Facebook on Thursday said it is ramping up the use of artificial intelligence in a push to make the social network “a hostile place” for extremists to spread messages of hate.
Pressure has been building on Facebook, along with other Internet giants, who stand accused of doing too little, too late to eradicate hate speech and jihadist recruiters from their platforms. In a joint blog post, the social network’s global policy management director Monika Bickert and counterterrorism policy manager Brian Fishman said Facebook was committed to tackling the issue “head-on.”
“”n the wake of recent terror attacks, people have questioned the role of tech companies in fighting terrorism online,” Bickert and Fishman said in the post. “We want Facebook to be a hostile place for terrorists,” they said, adding: “We believe technology, and Facebook, can be part of the solution.”
They described how the network is automating the process of identifying and removing jihadist content linked to the Islamic State group, Al Qaeda and their affiliates, and intends to add other extremist organizations over time. Artificial intelligence is being used, for instance, to recognize when a freshly posted image or video matches one known to have been previously removed from the social network—which counts nearly two billion users and involves more than 80 languages.
Facebook is also experimenting with machine smarts to understand language well enough to identify words or phrases praising or supporting terrorism, according to the post. And the social network is using software to try to identify terrorism-focused “clusters” of posts, pages, or profiles.

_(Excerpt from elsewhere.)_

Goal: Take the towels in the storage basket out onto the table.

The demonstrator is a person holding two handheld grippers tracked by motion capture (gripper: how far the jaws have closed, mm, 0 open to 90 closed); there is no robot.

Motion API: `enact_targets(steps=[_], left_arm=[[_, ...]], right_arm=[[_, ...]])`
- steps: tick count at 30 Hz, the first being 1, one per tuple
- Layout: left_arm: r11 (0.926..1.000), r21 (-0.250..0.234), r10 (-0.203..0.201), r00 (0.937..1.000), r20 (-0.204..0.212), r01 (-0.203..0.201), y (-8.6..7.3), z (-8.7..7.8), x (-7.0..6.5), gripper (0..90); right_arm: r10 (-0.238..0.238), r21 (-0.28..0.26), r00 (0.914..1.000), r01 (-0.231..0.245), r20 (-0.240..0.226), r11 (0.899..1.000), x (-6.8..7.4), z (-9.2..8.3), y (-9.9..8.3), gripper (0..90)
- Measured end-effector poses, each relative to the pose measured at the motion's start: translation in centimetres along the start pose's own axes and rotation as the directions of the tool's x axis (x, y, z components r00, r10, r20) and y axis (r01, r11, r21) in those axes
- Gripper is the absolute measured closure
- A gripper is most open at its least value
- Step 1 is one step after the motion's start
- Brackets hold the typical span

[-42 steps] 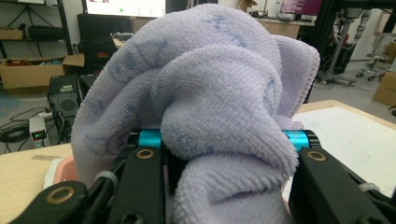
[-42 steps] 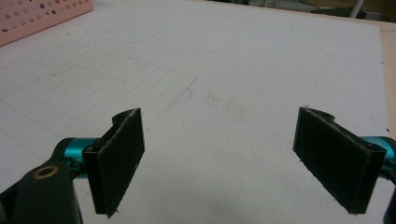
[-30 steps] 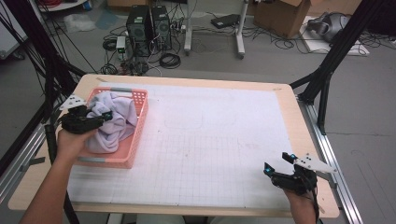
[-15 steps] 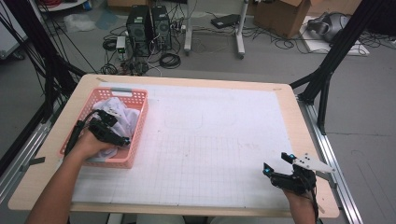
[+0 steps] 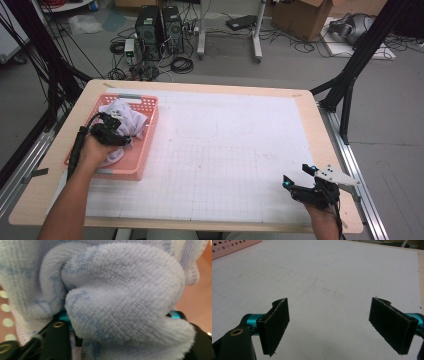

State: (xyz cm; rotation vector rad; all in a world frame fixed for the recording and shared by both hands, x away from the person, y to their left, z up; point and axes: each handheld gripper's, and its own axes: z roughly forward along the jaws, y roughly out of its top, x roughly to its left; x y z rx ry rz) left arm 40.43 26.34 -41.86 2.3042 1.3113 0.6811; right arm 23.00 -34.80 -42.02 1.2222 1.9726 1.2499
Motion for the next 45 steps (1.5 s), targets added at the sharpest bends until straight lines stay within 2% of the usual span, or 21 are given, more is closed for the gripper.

Facebook said it has also gotten better at detecting fake accounts created by “repeat offenders” previously booted from the social network for extremist content. The effort extends to other Facebook applications, including WhatsApp and Instagram, according to Bickert and Fishman.
Meanwhile, because AI can’t catch everything and sometimes makes mistakes, Facebook is also beefing up its manpower: it previously announced it would hire an extra 3,000 staff to track and remove violent video content. “We’re constantly identifying new ways that terrorist actors try to circumvent our systems—and we update our tactics accordingly,” Bickert and Fishman said.
Facebook, Twitter, Microsoft and Google-owned YouTube announced a drive last December to stop the proliferation of jihadist videos and messages showing beheadings, executions and other gruesome content. But they remain under intense scrutiny, and G7 leaders last month issued a joint call for Internet providers and social media firms to step up the fight against extremist content online.